◆ What is being asked:
Your copy should match the listing word for word, apart from the pictures, which are left out.

┌──

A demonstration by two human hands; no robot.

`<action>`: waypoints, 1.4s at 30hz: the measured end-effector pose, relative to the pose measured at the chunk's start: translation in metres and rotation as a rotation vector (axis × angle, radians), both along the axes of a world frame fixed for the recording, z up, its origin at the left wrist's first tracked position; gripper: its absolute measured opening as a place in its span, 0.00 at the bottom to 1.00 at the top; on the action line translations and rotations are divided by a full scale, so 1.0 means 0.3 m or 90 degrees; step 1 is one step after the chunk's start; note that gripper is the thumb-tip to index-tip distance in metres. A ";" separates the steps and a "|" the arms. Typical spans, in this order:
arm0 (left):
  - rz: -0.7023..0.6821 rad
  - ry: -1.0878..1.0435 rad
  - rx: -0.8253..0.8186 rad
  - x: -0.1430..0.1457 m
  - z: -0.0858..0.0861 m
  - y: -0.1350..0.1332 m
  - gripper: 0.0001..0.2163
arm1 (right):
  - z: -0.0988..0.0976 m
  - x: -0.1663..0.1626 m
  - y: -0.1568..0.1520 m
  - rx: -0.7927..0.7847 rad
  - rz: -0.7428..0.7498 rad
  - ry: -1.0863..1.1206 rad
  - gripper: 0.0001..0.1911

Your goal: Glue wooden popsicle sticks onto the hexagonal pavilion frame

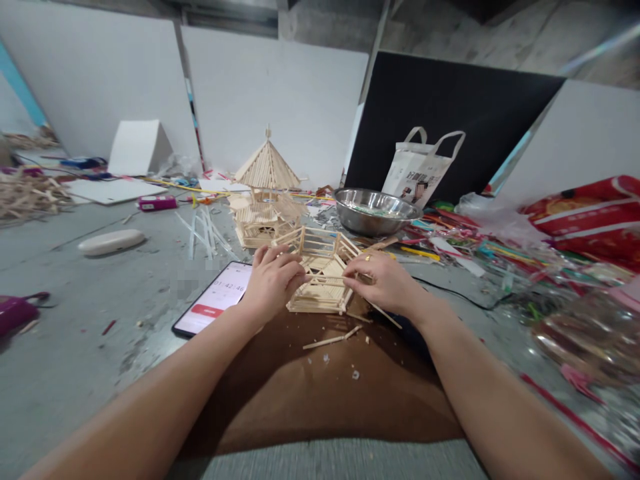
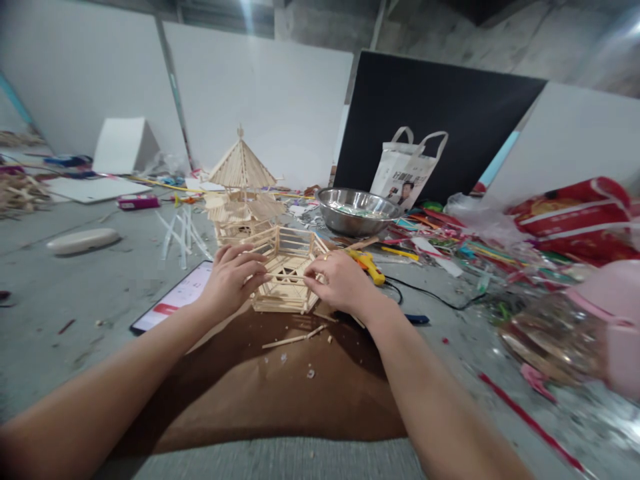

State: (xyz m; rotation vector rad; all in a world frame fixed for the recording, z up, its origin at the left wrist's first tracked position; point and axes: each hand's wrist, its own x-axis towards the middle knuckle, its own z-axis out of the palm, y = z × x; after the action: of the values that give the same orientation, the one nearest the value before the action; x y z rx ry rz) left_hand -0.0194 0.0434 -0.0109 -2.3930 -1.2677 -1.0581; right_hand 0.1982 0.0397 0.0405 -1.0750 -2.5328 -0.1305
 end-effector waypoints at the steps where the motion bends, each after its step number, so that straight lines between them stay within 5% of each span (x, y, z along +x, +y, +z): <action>1: -0.002 0.001 0.001 -0.001 0.000 0.000 0.09 | -0.001 0.001 0.001 0.000 -0.003 0.000 0.07; 42: -0.038 -0.020 0.001 -0.022 0.015 0.010 0.07 | -0.003 0.016 0.000 -0.010 -0.008 -0.031 0.07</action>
State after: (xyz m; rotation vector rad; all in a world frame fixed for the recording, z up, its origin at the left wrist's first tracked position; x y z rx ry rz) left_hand -0.0259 0.0465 -0.0063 -2.4362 -1.2119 -1.1174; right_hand 0.2029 0.0396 0.0397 -1.1075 -2.5752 -0.1415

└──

◆ Result of this task:
A demonstration by two human hands; no robot.

`<action>`: waypoints, 1.4s at 30hz: the measured end-effector pose, relative to the pose measured at the chunk's start: translation in metres and rotation as a rotation vector (axis × angle, radians), both along the axes of a world frame fixed for the recording, z up, its origin at the left wrist's first tracked position; gripper: its absolute measured opening as a place in its span, 0.00 at the bottom to 1.00 at the top; on the action line translations and rotations are divided by a full scale, so 1.0 means 0.3 m or 90 degrees; step 1 is one step after the chunk's start; note that gripper is the thumb-tip to index-tip distance in metres. A ";" separates the steps and a "|" the arms. Typical spans, in this order:
arm0 (left):
  - rz: -0.7023..0.6821 rad
  - ry: -1.0878..1.0435 rad
  - rx: -0.8253..0.8186 rad
  - x: -0.1430..0.1457 m
  - z: -0.0858..0.0861 m
  - y: -0.1350..0.1332 m
  - gripper: 0.0001..0.2163
arm1 (right):
  - z: -0.0988..0.0976 m
  - x: -0.1663..0.1626 m
  - y: -0.1568..0.1520 m
  - rx: -0.7927..0.7847 rad
  - rz: -0.7428..0.7498 rad
  - ry: -1.0863..1.1206 rad
  - gripper: 0.0001..0.1911

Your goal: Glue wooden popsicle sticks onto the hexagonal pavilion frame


State: (xyz m; rotation vector rad; all in a world frame fixed for the recording, z up, its origin at the left wrist's first tracked position; point and axes: each hand's wrist, its own x-axis towards the middle knuckle, its own z-axis out of the palm, y = z × x; after the action: of the values that give the same orientation, the one nearest the value before the action; x y z rx ry rz) left_hand -0.0194 0.0434 -0.0109 -2.3930 -1.2677 -1.0581; right_hand 0.1982 0.0397 0.0405 -1.0750 -2.5328 -0.1305
 end-effector waypoints at the steps where the motion bends, each after its step number, so that straight lines between them stay within 5% of each span (x, y, z along +x, +y, +z): <action>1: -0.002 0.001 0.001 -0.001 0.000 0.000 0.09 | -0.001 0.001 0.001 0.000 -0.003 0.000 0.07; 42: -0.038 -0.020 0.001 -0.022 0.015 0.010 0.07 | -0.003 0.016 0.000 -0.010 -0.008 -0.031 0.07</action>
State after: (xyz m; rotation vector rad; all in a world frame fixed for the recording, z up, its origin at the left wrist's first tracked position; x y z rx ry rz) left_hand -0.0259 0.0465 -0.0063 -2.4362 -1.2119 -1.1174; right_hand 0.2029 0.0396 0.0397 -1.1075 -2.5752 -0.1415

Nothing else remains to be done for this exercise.